|Title||A comprehensive assessment of long intrinsic protein disorder from the DisProt database.|
|Publication Type||Journal Article|
|Year of Publication||2018|
|Authors||Necci, M., D. Piovesan, Z. Dosztányi, P. Tompa, and S. C. E. Tosatto|
|Date Published||2018 02 01|
Motivation: Intrinsic disorder (ID), i.e. the lack of a unique folded conformation at physiological conditions, is a common feature for many proteins, which requires specialized biochemical experiments that are not high-throughput. Missing X-ray residues from the PDB have been widely used as a proxy for ID when developing computational methods. This may lead to a systematic bias, where predictors deviate from biologically relevant ID. Large benchmarking sets on experimentally validated ID are scarce. Recently, the DisProt database has been renewed and expanded to include manually curated ID annotations for several hundred new proteins. This provides a large benchmark set which has not yet been used for training ID predictors.Results: Here, we describe the first systematic benchmarking of ID predictors on the new DisProt dataset. In contrast to previous assessments based on missing X-ray data, this dataset contains mostly long ID regions and a significant amount of fully ID proteins. The benchmarking shows that ID predictors work quite well on the new dataset, especially for long ID segments. However, a large fraction of ID still goes virtually undetected and the ranking of methods is different than for PDB data. In particular, many predictors appear to confound ID and regions outside X-ray structures.

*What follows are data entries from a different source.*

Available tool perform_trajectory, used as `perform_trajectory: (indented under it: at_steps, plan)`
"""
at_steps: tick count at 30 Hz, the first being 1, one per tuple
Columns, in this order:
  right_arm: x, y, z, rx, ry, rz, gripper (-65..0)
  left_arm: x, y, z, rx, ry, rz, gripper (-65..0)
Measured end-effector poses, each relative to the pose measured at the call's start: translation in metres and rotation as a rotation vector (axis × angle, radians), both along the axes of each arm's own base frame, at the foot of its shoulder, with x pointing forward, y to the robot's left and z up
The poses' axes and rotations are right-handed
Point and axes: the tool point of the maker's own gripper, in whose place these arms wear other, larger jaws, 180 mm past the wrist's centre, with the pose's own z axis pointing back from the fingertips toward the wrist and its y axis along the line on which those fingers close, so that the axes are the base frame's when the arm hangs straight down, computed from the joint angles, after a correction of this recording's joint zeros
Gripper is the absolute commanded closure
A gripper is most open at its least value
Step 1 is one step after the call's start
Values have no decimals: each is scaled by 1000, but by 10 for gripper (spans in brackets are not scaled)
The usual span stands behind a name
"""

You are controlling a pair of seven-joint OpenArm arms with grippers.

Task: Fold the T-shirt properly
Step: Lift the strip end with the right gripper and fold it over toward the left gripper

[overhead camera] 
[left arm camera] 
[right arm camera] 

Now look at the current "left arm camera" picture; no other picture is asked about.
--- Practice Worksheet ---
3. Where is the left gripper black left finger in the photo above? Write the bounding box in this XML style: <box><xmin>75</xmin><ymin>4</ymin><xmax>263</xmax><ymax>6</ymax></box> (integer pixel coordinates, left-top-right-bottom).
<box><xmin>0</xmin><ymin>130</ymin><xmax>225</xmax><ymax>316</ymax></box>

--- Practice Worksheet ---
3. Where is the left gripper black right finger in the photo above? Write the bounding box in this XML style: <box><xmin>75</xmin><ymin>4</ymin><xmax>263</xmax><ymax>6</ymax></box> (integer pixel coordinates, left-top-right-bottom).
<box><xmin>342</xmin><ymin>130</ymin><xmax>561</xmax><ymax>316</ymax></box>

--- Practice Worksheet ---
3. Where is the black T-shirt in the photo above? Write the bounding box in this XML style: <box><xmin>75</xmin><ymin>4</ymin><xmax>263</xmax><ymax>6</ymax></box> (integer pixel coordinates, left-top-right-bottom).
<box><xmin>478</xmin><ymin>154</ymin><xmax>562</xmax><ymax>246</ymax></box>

This suggests that the ID prediction methods capture different flavors of disorder and can benefit from highly accurate curated examples.Availability and implementation: The raw data used for the evaluation are available from URL: http://www.disprot.org/assessment/.Contact: email@example.com.Supplementary information: Supplementary data are available at Bioinformatics online.
A comprehensive assessment of long intrinsic protein disorder from the DisProt database.